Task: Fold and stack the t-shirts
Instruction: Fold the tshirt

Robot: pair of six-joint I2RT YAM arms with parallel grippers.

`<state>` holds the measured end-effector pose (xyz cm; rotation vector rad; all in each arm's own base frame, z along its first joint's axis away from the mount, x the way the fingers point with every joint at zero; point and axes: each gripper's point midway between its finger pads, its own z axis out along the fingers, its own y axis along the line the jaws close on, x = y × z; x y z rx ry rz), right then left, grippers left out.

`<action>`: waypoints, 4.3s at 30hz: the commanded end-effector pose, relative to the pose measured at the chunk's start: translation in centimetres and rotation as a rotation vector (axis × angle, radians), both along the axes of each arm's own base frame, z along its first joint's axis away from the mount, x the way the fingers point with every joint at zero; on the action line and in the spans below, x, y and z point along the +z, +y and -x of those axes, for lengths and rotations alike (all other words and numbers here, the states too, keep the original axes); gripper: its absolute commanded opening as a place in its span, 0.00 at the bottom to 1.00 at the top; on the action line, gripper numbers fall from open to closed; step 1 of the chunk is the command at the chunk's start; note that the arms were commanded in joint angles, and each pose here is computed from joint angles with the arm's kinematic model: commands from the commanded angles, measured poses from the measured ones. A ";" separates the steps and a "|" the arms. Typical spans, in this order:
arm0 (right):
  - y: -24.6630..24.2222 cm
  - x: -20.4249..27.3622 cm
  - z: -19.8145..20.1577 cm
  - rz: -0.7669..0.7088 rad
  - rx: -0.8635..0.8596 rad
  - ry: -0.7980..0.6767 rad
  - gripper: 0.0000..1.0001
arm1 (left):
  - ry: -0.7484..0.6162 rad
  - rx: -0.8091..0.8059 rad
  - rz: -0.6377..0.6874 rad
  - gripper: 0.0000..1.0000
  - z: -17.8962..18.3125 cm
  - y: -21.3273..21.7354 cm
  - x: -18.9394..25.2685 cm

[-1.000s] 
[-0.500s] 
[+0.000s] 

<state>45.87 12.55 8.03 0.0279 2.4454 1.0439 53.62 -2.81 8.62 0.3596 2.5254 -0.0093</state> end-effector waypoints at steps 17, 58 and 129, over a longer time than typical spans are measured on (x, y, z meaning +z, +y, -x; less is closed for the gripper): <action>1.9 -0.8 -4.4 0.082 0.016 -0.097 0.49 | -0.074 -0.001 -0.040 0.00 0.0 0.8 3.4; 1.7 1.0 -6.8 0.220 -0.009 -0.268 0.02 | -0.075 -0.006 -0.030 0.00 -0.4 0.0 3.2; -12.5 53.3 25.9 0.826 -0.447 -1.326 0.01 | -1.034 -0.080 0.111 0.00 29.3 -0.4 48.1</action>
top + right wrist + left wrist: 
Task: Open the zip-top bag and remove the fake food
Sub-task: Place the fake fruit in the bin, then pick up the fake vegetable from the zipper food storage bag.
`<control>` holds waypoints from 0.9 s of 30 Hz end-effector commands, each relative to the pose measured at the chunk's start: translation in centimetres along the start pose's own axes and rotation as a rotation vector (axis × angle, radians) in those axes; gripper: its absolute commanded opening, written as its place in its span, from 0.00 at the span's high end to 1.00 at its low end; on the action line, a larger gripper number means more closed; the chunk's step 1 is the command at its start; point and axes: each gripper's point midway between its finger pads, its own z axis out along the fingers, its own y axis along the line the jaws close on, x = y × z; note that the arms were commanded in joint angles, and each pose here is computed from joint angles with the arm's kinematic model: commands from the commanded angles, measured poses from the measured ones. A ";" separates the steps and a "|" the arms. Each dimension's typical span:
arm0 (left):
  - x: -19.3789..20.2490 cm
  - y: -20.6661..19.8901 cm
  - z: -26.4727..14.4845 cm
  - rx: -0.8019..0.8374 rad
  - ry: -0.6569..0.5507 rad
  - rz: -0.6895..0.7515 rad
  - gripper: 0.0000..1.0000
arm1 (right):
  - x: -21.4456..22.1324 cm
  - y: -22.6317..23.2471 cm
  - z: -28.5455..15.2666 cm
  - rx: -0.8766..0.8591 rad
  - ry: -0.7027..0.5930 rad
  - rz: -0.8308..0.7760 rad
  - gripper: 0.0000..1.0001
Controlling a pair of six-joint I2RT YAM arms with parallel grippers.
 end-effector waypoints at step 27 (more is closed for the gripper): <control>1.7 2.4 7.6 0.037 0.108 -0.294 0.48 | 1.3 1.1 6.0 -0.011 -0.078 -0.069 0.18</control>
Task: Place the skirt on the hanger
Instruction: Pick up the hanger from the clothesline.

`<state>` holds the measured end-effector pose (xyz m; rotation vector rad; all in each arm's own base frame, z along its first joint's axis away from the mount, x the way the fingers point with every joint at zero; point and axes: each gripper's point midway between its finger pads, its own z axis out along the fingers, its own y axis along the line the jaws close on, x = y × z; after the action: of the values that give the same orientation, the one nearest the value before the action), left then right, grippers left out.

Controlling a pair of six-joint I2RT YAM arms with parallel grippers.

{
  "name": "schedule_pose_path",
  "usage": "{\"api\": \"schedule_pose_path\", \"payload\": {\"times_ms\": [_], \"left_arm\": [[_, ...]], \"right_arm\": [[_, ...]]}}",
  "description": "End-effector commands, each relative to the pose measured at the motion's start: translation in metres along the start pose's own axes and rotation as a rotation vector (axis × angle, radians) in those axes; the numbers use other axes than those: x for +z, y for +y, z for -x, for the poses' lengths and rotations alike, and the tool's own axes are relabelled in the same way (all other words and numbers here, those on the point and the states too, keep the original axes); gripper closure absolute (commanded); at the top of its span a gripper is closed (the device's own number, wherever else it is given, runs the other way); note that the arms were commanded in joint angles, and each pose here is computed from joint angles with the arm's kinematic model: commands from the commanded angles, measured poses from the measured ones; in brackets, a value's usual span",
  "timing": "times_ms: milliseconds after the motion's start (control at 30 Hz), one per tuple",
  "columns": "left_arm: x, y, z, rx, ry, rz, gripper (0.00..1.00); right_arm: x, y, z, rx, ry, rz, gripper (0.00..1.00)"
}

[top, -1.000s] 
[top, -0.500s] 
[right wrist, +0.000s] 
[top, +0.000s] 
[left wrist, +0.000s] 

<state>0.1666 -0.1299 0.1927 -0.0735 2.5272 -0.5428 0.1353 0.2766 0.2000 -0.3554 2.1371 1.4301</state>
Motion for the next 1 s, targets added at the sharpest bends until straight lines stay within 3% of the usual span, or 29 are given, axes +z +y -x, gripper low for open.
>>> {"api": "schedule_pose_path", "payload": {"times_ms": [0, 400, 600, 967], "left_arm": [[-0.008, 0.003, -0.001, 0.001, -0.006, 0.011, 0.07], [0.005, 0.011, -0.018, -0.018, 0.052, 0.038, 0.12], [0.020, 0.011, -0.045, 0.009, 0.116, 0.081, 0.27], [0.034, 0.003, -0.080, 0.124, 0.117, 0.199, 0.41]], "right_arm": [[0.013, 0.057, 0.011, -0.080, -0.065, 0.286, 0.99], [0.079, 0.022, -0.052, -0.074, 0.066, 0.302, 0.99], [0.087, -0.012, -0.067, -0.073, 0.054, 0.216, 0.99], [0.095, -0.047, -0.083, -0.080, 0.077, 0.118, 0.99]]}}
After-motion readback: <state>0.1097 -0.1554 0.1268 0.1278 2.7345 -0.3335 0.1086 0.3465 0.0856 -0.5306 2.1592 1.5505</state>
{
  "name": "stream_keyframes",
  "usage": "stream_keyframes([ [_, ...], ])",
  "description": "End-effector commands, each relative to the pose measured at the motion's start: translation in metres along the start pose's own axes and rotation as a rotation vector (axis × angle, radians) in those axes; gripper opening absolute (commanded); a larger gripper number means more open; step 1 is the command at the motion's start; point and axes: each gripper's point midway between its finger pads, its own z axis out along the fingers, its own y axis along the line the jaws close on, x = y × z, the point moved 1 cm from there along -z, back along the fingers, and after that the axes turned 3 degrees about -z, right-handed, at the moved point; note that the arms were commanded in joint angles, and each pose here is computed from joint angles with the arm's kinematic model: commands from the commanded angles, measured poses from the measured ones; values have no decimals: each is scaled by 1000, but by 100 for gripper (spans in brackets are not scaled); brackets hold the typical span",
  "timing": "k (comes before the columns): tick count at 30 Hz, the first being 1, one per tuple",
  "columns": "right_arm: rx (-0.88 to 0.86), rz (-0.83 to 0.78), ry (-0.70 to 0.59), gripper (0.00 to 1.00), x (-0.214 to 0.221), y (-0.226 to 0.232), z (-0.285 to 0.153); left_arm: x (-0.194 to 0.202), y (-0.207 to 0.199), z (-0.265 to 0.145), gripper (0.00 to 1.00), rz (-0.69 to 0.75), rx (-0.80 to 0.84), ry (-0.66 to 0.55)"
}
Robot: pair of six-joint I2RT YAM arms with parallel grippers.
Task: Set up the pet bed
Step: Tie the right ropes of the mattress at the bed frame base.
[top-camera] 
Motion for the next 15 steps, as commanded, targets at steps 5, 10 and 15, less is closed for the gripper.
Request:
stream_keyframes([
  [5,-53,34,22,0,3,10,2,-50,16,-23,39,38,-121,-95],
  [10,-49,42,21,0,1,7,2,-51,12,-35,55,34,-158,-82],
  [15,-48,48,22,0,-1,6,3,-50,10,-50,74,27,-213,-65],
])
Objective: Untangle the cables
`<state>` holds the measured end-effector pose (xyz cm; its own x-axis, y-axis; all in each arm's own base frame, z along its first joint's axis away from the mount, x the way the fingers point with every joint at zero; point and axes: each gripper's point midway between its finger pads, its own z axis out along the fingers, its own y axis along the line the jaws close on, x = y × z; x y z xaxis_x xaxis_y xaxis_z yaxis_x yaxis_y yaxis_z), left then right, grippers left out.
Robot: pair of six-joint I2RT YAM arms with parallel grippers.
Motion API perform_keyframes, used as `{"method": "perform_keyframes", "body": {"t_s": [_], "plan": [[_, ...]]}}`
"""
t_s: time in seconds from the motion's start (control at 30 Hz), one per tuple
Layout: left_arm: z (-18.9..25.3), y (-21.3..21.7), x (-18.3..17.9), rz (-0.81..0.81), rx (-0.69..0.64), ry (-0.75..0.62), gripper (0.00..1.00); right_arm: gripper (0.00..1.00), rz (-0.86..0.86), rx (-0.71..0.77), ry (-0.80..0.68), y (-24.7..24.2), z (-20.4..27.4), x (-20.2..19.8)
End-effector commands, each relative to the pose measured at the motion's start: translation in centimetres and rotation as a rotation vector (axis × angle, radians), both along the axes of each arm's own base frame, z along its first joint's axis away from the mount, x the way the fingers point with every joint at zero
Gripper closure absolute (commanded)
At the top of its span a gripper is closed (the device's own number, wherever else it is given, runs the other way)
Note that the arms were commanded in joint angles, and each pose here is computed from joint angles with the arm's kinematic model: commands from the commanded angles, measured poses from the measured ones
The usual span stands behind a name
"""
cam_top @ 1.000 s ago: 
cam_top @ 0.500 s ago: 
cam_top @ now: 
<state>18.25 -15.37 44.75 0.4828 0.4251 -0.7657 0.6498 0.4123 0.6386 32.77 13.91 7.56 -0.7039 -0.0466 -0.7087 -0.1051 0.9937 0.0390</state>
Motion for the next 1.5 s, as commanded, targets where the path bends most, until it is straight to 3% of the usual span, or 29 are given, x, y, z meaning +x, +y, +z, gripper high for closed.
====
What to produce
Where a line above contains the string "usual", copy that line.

Exercise solution
  "description": "End-effector commands, each relative to the pose measured at the motion's start: translation in metres along the start pose's own axes and rotation as a rotation vector (axis × angle, radians) in those axes; the numbers use other axes than those: x for +z, y for +y, z for -x, for the poses' lengths and rotations alike, and the tool's own axes are relabelled in the same way (all other words and numbers here, those on the point and the states too, keep the original axes); gripper closure absolute (commanded); at the top of its span a gripper is closed (the device's own number, wherever else it is given, runs the other way); note that the arms were commanded in joint angles, and each pose here is computed from joint angles with the arm's kinematic model: commands from the commanded angles, measured poses from the measured ones; in brackets, a value's usual span",
Motion for the next 1 s, targets added at the sharpest bends until straight lines stay within 3% of the usual span, or 29 are given, axes +z +y -x, gripper low for open.
The usual span stands behind a name
Motion for the next 1.5 s, as commanded, targets where the path bends most, until it is straight to 3% of the usual span, or 29 are given, x, y, z meaning +x, +y, +z, gripper high for closed.

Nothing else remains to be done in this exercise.